I’ve spent this week in Luminy, near Marseille, attending a summer school run by ALEA, the organisation of French probabilists. We’ve been staying in CIRM, a dedicated maths research conference centre at the edges of the calanques, the area of mountains and jagged coastal inlets between Marseille and Cassis. The walking possibilities have been excellent, as have the courses and lectures, on a range of topics in probability theory.

Anyway, the time here has been an excellent moment to reflect on my research progress, and try to come up with the sort of fresh ideas that are perhaps slightly inhibited by sitting at a desk with an endless supply of paper on which to try calculations. When I get back, I have to submit a first-year report, so at least for a little while I will have to suppress the desire to make further progress and instead diligently assemble the progress I have made.

The Model

I’ve defined some of these processes in past posts, but I see no harm in doing so again. We take the standard Erdos-Renyi random graph process, where edges are added one-at-a-time uniformly at random between n vertices, and amend it by adding a deletion mechanism. The aim is to arrive at a process which looks in equilibrium more like the critical random graph than either the subcritical or supercritical regimes, where the components are very small, and dominated by one giant component respectively. Rath, Toth and others have studied the process where each vertex is hit by lightning at uniform rate. When this happens, we delete all the edges in the component containing that vertex. Naturally, big components will be hit by lightning more often than small components, and so this acts as a mechanism to prevent the formation of giant components, if scaled correctly.

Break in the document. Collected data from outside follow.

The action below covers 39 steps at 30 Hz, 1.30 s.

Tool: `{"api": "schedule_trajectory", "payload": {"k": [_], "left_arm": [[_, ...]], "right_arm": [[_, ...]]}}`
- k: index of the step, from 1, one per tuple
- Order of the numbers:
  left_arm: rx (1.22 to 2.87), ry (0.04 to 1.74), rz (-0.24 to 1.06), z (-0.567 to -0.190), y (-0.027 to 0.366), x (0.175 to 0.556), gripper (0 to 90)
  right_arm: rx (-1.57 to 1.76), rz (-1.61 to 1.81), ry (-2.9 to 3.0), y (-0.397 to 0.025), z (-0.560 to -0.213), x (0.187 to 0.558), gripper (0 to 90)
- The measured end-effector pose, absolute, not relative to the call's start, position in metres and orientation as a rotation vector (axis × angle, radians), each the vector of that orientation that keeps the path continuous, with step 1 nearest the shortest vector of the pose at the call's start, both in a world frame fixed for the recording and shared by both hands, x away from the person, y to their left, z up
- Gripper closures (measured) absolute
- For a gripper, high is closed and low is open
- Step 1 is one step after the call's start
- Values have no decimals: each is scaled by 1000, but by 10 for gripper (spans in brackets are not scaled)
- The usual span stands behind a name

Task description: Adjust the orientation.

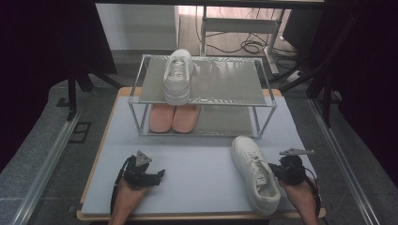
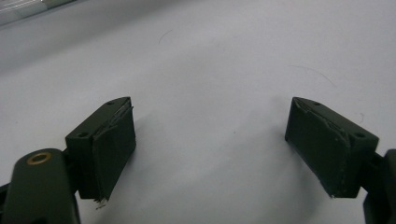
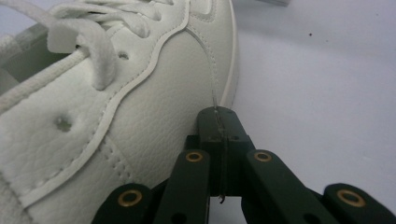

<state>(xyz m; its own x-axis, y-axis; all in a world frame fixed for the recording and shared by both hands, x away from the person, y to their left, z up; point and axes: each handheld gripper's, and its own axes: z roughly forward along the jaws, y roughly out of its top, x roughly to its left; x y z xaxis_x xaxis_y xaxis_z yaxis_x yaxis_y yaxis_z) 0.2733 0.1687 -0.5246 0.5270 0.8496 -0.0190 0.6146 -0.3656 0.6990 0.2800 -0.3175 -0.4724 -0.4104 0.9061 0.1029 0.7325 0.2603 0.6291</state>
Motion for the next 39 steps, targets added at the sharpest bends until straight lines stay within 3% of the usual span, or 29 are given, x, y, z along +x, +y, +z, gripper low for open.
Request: {"api": "schedule_trajectory", "payload": {"k": [13, 39], "left_arm": [[2109, 1183, 460, -525, 169, 273, 162], [2107, 1184, 459, -525, 169, 273, 163]], "right_arm": [[1539, 917, 2288, -328, -479, 255, 900], [1382, 977, 2422, -253, -482, 287, 900]]}}
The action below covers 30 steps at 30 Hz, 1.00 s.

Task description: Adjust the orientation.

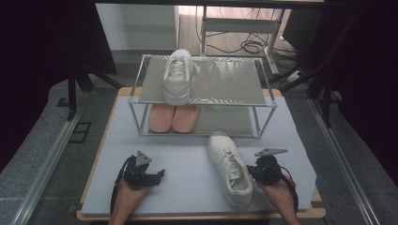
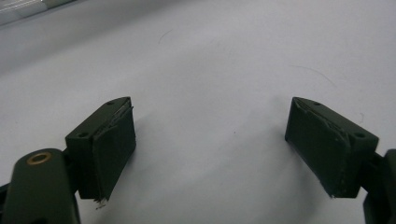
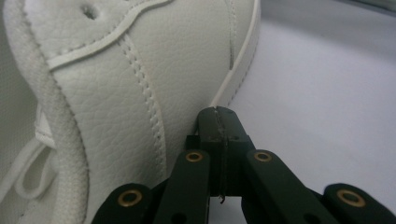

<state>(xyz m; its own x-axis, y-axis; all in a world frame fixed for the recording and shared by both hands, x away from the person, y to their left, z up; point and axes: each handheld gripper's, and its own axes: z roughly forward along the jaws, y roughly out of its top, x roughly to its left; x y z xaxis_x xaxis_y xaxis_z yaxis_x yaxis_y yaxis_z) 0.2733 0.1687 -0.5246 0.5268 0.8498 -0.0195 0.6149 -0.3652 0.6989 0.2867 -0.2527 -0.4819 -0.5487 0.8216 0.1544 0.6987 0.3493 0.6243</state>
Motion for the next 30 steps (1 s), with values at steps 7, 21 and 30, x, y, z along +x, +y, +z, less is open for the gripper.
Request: {"api": "schedule_trajectory", "payload": {"k": [7, 21, 30], "left_arm": [[2108, 1183, 458, -525, 169, 273, 162], [2110, 1183, 459, -525, 169, 273, 162], [2114, 1181, 459, -524, 169, 273, 163]], "right_arm": [[1355, 996, 2460, -234, -483, 298, 900], [1273, 1014, 2527, -207, -485, 315, 900], [1259, 1061, 2510, -219, -469, 312, 810]]}}
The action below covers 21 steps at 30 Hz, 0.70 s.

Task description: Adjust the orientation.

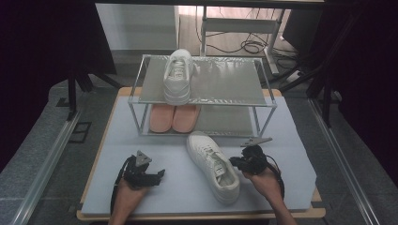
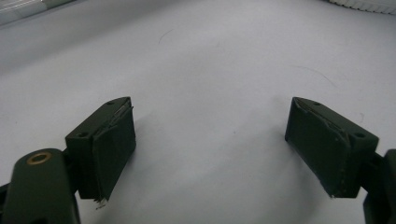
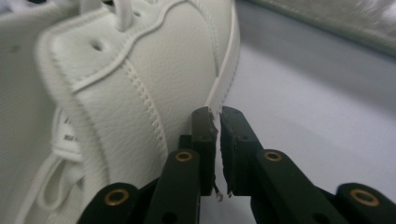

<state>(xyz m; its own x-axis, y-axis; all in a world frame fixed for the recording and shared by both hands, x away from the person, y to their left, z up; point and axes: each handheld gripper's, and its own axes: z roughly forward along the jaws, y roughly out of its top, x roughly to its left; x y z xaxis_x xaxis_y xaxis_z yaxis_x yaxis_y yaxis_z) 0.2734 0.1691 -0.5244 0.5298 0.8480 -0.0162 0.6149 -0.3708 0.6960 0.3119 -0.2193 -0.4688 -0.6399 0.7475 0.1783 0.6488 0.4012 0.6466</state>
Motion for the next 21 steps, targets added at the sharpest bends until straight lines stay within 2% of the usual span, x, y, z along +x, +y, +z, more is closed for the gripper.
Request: {"api": "schedule_trajectory", "payload": {"k": [11, 21], "left_arm": [[2108, 1183, 459, -525, 169, 273, 162], [2115, 1181, 459, -524, 169, 273, 162]], "right_arm": [[1273, 1081, 2516, -239, -445, 296, 595], [1269, 1104, 2578, -237, -434, 281, 516]]}}
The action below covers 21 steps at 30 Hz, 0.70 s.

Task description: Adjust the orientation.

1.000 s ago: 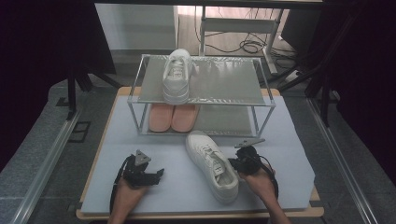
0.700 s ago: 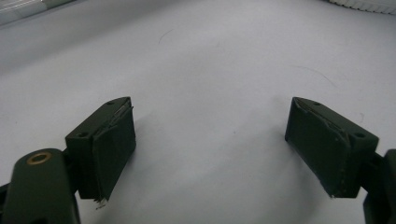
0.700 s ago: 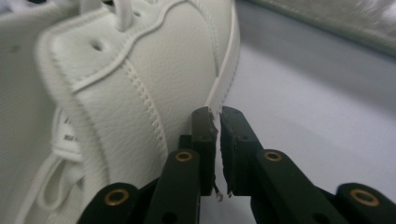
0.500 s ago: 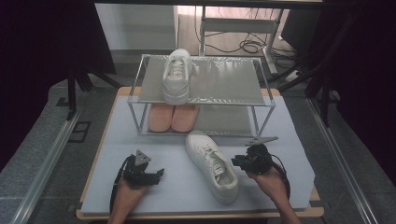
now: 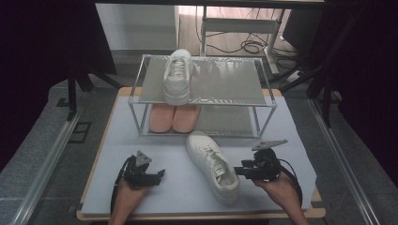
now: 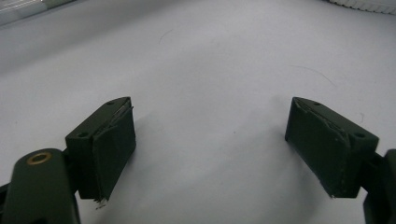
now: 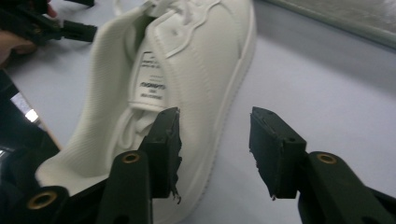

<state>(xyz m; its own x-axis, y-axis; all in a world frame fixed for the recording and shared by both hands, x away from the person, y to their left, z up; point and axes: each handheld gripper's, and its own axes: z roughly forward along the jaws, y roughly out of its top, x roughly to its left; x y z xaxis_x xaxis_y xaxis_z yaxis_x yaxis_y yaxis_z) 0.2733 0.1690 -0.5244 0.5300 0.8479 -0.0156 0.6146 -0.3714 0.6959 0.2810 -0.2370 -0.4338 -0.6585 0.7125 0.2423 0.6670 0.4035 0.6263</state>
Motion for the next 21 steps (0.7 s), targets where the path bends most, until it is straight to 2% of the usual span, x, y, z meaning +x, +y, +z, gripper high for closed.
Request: {"api": "schedule_trajectory", "payload": {"k": [15, 21], "left_arm": [[2109, 1183, 461, -525, 169, 273, 163], [2109, 1182, 461, -525, 169, 273, 163]], "right_arm": [[1218, 922, 2685, -207, -445, 290, 519], [1225, 884, 2708, -203, -447, 294, 648]]}}
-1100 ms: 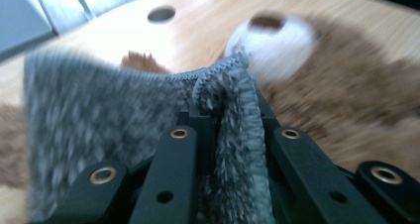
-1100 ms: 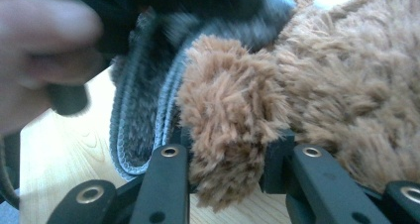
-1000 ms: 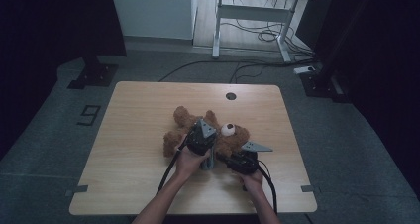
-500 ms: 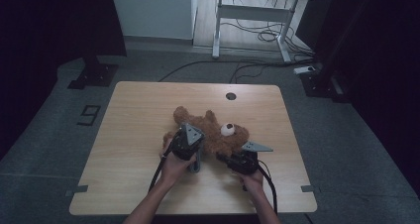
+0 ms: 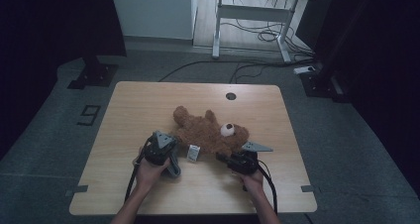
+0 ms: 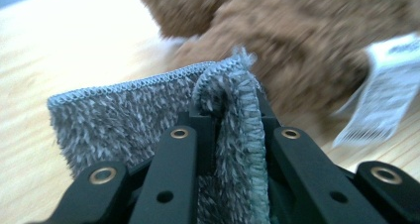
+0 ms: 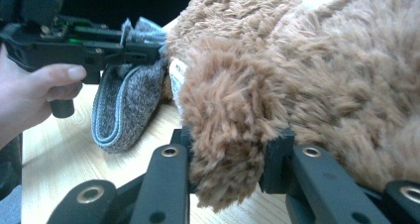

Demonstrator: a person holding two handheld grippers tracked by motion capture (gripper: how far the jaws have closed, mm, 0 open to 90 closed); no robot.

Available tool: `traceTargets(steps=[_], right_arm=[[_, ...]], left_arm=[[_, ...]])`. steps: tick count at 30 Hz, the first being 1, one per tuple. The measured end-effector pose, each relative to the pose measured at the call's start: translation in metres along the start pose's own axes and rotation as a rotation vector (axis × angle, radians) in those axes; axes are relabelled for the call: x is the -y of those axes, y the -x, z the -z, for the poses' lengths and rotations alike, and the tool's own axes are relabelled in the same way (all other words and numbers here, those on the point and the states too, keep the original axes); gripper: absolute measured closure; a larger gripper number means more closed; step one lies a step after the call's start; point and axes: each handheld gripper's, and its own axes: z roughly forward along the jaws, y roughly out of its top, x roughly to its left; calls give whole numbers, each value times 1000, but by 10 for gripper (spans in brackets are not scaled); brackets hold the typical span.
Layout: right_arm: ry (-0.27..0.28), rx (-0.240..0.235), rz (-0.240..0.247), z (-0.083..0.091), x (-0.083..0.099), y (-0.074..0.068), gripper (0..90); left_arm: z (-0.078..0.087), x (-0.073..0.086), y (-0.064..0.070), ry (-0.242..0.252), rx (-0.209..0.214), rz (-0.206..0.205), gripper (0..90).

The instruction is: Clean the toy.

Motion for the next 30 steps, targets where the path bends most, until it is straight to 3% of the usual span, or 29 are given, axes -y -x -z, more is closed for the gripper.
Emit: traceTargets(steps=[4,7,11,13,15,18,22,26,30], right_arm=[[2,1,-3,0,0,0,710],[5,-1,-11,0,-1,0,710],[5,-6,-8,0,-1,0,710],[4,-22,-11,-1,-1,-1,712],[2,-34,-12,-1,-1,-2,715],[-2,-45,5,-2,-1,-4,716],[-1,-46,3,-1,0,-3,715],[-10,-47,17,0,2,-3,711],[-20,-46,22,0,4,-4,690]], left_arm=[[6,2,-9,-11,-11,2,786],[18,-7,-11,24,3,14,786],[34,-32,0,105,45,11,784],[36,-49,11,124,60,-20,783],[33,-64,23,140,88,-37,783],[20,-87,49,146,126,-101,781],[-7,-99,76,109,168,-138,778],[-32,-92,82,63,174,-131,778],[-32,-84,79,71,182,-128,782]])
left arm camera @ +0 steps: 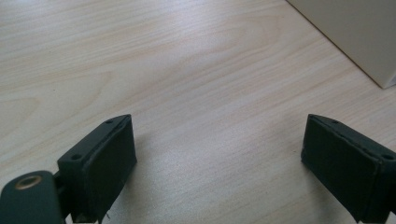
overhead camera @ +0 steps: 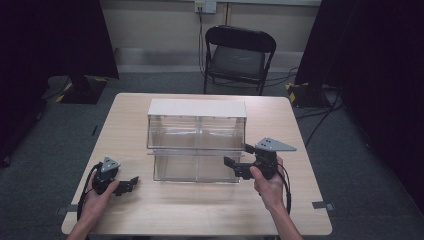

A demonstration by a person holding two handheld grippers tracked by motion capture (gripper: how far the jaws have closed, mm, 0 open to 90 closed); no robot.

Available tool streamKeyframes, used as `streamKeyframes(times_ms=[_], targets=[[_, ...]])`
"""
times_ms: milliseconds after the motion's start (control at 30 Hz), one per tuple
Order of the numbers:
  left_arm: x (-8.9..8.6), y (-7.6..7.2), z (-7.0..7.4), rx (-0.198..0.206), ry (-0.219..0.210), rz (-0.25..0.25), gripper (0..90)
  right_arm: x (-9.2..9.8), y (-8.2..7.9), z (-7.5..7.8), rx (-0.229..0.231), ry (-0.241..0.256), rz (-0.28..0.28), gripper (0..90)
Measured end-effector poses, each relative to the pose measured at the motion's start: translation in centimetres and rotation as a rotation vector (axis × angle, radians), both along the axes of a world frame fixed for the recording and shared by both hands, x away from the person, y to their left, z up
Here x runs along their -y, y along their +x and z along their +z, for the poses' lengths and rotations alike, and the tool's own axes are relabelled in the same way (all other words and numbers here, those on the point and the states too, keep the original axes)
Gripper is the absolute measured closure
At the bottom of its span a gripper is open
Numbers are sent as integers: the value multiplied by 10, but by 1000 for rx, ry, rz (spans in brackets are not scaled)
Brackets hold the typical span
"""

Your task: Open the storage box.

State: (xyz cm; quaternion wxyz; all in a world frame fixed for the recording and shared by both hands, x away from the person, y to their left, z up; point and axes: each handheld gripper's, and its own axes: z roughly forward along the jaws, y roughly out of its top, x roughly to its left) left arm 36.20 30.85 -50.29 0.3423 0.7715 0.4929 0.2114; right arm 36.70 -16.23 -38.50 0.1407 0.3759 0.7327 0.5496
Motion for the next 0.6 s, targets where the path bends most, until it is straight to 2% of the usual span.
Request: streamKeyframes(times_ms=[600], targets=[[0, 0, 0, 0, 0, 0, 94, 0, 0, 0, 0, 4, 2, 139]])
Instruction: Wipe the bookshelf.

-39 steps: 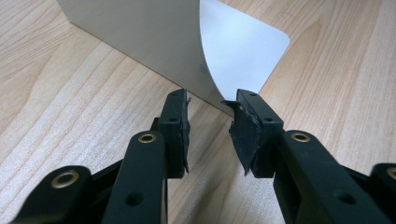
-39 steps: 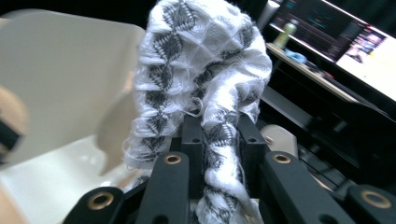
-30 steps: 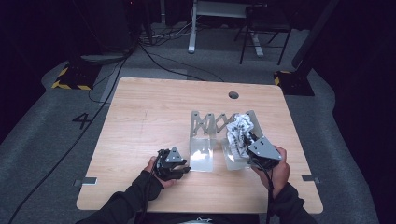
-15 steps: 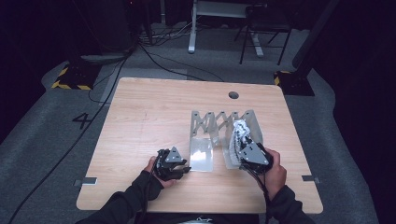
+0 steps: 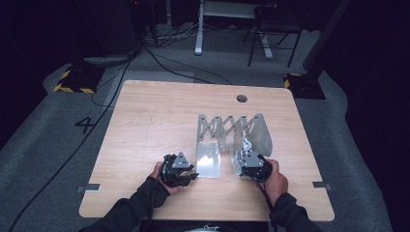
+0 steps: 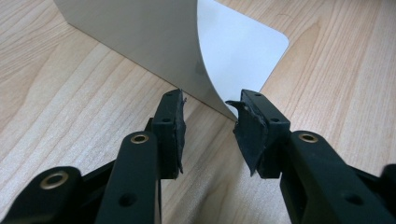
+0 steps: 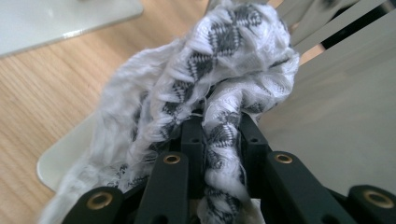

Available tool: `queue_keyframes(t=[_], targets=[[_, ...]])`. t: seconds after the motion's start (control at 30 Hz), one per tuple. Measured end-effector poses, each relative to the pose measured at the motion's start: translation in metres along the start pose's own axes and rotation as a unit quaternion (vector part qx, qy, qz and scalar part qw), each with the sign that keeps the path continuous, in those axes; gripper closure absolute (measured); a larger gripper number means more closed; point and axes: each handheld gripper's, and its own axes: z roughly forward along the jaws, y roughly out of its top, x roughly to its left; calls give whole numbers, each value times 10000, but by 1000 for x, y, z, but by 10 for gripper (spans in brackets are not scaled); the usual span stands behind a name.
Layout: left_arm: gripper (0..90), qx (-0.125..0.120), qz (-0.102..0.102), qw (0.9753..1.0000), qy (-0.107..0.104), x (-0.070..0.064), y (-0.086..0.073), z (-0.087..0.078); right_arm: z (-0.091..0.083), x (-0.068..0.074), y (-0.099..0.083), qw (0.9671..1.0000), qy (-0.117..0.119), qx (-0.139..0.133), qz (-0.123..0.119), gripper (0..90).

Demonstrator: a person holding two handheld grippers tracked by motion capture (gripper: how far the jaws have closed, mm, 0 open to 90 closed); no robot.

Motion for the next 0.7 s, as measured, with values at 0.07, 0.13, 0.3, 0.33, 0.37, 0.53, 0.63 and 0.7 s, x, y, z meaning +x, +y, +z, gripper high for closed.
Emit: queue_keyframes(t=[0.07,0.13,0.3,0.33,0.37,0.53,0.63,0.7], targets=[[594,-3,-10,10000,-9,-1,1,1,6,2,-1,9999,78,48,146,767],[548,-18,-48,10000,8,-1,2,2,11,3,-1,9998,139,70,160,766],[428,-94,-189,9997,143,0,4,2,6,-2,0,9978,603,170,236,776],[403,-194,-270,9992,223,2,5,0,3,-3,0,9966,757,203,264,777],[375,-219,-317,9990,236,2,6,0,0,-4,0,9952,913,244,247,778],[327,-321,-282,9989,192,-1,9,-1,-8,-7,5,9992,332,122,206,768],[315,-326,-258,9990,182,-4,12,1,-3,-6,9,9998,1,-16,208,764],[309,-337,-307,9988,181,-5,13,3,4,-4,11,9998,-97,-71,182,763]])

We take a different approach. We observe that criticality in the original random graph process is denoted by the first appearance of a giant component, but also by the first appearance of a) lots of cycles, and b) large cycles. In particular, it is very unlikely that a giant component could form without containing any cycles. We will therefore use the appearance of a cycle to trigger some form of deletion mechanism.

Our final goal is to treat the so-called ‘Cycle Deletion’ model. Here, whenever a cycle appears, we delete all the edges in that cycle immediately. There are several challenges in treating this model, because the rate at which cycles emerge in a tree is a function of the tree structure. The trees in this model will not be Uniform Spanning Trees (though it is very possible that they will be ‘almost USTs’ in some sense – we need to investigate this further) so it will be hard to make nice statements about the rates. For the standard random graph process, if we are only interested in the sizes of the components, we are actually allowed to ignore the graph structure entirely. The component sizes evolve as a discrete, stochastic version of the multiplicative coalescent (sometimes called a Marcus-Lushnikov process). We would like a deletion mechanism that has a nice interpretation as a fragmentation operation in the same sense. The rate at which a component fragments will be quadratic in the size of the component, since there are O(k^2) possible edges between k vertices forming a component, and adding any of precisely these will create a cycle.

I’ve talked previously about how to overcome the problems with the tree structure in Cycle Deletion with the so-called Uniform Cycle Deleting model. In any case, as a starting point we might consider the Cycle-Induced Forest Fire model. Here, whenever a cycle appears, we delete all the edges, including the new one, in the whole component which contains the cycle.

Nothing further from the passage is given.